--- What is being asked ---
Pictures aside, the output must consist of the lines from the one containing "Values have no" through the end of the data, reproduced exactly.

Collected data Start Marker

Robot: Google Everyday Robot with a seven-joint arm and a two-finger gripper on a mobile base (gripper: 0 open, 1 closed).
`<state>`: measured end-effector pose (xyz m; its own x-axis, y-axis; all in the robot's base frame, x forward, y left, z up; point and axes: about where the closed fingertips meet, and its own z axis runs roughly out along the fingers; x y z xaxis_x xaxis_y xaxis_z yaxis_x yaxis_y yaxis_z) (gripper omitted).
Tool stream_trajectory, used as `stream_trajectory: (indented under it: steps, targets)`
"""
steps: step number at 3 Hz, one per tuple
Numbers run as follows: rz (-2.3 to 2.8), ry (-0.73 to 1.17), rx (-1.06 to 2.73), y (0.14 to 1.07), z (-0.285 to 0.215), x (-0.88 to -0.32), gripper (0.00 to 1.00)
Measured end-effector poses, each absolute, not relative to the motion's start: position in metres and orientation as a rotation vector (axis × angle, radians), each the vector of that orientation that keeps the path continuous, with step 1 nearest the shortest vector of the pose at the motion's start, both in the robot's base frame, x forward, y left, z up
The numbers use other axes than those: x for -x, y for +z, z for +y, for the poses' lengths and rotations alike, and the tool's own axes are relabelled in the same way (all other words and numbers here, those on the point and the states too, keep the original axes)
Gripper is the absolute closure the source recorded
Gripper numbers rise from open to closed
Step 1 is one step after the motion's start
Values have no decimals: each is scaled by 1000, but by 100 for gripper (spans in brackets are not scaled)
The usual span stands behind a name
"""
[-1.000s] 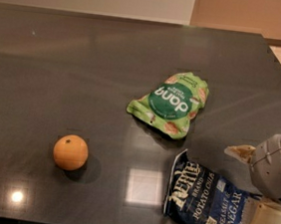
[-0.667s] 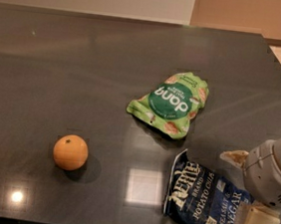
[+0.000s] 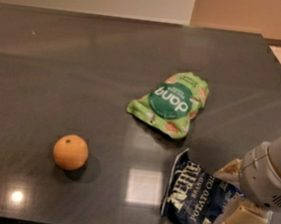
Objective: Pick blue chip bag
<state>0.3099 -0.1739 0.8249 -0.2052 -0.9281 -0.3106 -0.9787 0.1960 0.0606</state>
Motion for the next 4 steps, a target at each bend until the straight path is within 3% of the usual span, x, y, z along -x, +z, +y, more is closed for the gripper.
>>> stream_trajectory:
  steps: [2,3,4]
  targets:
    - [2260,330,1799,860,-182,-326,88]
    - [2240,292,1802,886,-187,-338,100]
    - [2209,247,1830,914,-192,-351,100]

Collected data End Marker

--- Your response ---
Values have no decimals: each is scaled by 1000, but by 100 for gripper (spans in brackets are not scaled)
The usual span stands behind a name
"""
[-1.000s] 
[-0.667s] 
[+0.000s] 
Objective: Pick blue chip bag
<state>0.3099 -0.1739 0.8249 -0.2052 -0.9281 -0.3106 -0.9787 0.1960 0.0606</state>
Motion for the next 4 steps, a target at each bend until the straight path is within 3% of the usual span, x, y, z along -x, +z, +y, more is closed for the gripper.
>>> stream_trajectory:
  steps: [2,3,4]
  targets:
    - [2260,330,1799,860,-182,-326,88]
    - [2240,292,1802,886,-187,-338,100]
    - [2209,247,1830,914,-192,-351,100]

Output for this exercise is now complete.